ACTIVITY: Look through the records and copy each line that has "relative" in it.

Records drawn from a dataset:
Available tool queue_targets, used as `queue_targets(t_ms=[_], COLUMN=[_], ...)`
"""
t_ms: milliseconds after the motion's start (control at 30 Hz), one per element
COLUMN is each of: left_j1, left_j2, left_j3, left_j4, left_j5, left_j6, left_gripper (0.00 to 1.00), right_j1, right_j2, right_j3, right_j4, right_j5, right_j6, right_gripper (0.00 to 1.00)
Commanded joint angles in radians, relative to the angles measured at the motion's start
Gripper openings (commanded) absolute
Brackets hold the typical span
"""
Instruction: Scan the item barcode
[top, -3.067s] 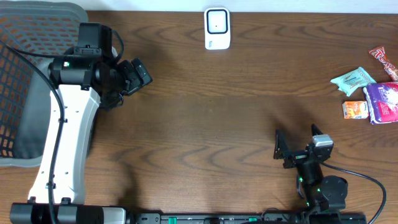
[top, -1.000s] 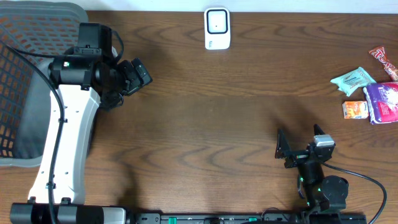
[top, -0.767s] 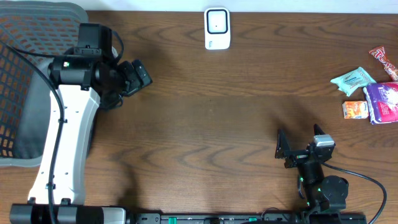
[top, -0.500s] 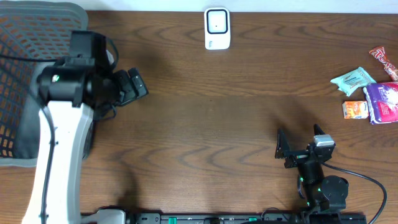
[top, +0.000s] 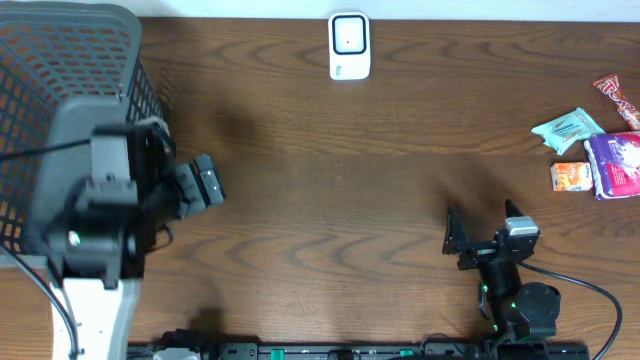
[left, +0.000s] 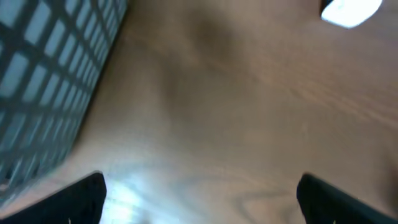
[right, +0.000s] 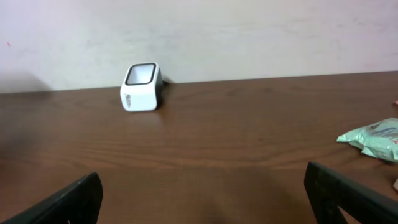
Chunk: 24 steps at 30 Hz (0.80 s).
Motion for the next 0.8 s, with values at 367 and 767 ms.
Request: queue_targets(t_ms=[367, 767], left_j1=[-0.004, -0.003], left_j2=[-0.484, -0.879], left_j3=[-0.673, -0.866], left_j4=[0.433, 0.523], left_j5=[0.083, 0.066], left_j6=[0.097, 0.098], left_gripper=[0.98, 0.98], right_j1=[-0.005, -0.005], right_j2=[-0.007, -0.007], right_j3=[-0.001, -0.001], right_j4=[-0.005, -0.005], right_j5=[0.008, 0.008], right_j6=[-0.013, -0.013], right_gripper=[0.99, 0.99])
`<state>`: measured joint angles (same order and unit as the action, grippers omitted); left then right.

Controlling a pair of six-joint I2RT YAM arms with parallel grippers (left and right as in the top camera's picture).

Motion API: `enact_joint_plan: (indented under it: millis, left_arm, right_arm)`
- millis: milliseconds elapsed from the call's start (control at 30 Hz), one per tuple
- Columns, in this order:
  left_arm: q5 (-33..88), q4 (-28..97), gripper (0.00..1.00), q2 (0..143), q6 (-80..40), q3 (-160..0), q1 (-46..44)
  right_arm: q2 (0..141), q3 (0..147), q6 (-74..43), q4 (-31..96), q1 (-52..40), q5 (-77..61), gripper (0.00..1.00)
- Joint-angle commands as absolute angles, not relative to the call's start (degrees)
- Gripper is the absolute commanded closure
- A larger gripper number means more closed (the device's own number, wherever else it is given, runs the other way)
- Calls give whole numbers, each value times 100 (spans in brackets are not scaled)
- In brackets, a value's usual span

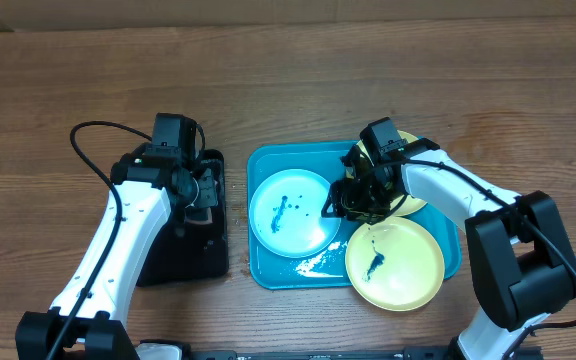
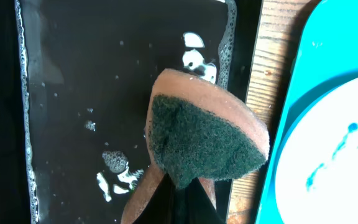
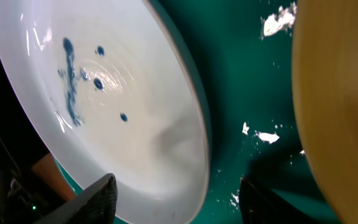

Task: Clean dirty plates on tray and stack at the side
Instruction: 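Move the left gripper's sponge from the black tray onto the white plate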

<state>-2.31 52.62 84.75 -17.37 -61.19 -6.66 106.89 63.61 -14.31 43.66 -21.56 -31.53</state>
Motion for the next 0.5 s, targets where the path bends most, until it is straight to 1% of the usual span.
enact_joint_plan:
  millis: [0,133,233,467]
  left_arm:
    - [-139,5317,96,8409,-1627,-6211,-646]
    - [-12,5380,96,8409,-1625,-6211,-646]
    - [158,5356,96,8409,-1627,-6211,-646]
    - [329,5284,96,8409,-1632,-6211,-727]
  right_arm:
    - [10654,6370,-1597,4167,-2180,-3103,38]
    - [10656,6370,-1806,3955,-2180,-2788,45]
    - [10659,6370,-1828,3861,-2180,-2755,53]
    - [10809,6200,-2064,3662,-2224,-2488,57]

REPLY:
Commanded joint angles in radians, relative to the angles measured at the motion's start
- Joint-angle commands as absolute angles, not relative to the call's start (degrees)

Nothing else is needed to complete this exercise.